WORK INSTRUCTION:
Exact copies of all the lines below are required.

*** Opening SUPPLIED INFORMATION ***

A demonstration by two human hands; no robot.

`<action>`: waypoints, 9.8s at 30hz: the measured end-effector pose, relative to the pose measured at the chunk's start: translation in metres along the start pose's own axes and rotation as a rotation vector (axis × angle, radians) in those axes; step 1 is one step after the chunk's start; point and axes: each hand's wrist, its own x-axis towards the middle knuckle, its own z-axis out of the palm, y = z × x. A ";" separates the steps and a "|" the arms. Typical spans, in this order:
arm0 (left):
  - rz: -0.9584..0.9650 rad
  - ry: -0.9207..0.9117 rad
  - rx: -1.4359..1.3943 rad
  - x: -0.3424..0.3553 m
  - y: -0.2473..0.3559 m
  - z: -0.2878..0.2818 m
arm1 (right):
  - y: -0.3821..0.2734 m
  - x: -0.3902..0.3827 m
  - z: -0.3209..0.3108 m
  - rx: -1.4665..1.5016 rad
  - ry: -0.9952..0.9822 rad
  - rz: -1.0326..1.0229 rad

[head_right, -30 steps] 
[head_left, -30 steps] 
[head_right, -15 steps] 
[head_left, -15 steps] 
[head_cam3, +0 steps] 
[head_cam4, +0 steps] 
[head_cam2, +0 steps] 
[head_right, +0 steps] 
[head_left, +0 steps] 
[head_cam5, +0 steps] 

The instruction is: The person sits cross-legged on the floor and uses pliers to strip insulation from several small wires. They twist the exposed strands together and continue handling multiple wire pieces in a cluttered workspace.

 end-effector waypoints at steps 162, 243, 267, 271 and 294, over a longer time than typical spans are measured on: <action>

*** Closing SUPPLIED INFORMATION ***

ANSWER SECTION:
A demonstration by two human hands; no robot.

`<action>`: waypoints, 9.8s at 30hz: the measured end-effector pose, relative to the pose measured at the chunk's start: translation in metres along the start pose's own axes and rotation as a rotation vector (axis × angle, radians) in those axes; step 1 is one step after the chunk's start; point and axes: each hand's wrist, its own x-axis towards the middle knuckle, its own z-axis out of the palm, y = z × x. A ";" separates the steps and a "|" the arms. Typical spans, in this order:
arm0 (left):
  - rz: -0.9584..0.9650 rad
  - ry: -0.9207..0.9117 rad
  - rx: -1.4359..1.3943 rad
  - x: -0.3424..0.3553 m
  - y: -0.2473..0.3559 m
  - z: -0.2878..0.2818 m
arm1 (right):
  - y: -0.3821..0.2734 m
  - x: -0.3902..0.3827 m
  - z: -0.3209..0.3108 m
  - rx: -1.4665..1.5016 rad
  - ry: -0.9952..0.9822 rad
  - rz: -1.0326..1.0229 rad

[head_right, -30 steps] 
[head_left, -30 steps] 
[head_right, -15 steps] 
[head_left, -15 steps] 
[head_cam3, +0 steps] 
[head_cam4, +0 steps] 
[head_cam2, +0 steps] 
[head_right, +0 steps] 
[head_left, +0 steps] 
[head_cam5, +0 steps] 

The instruction is: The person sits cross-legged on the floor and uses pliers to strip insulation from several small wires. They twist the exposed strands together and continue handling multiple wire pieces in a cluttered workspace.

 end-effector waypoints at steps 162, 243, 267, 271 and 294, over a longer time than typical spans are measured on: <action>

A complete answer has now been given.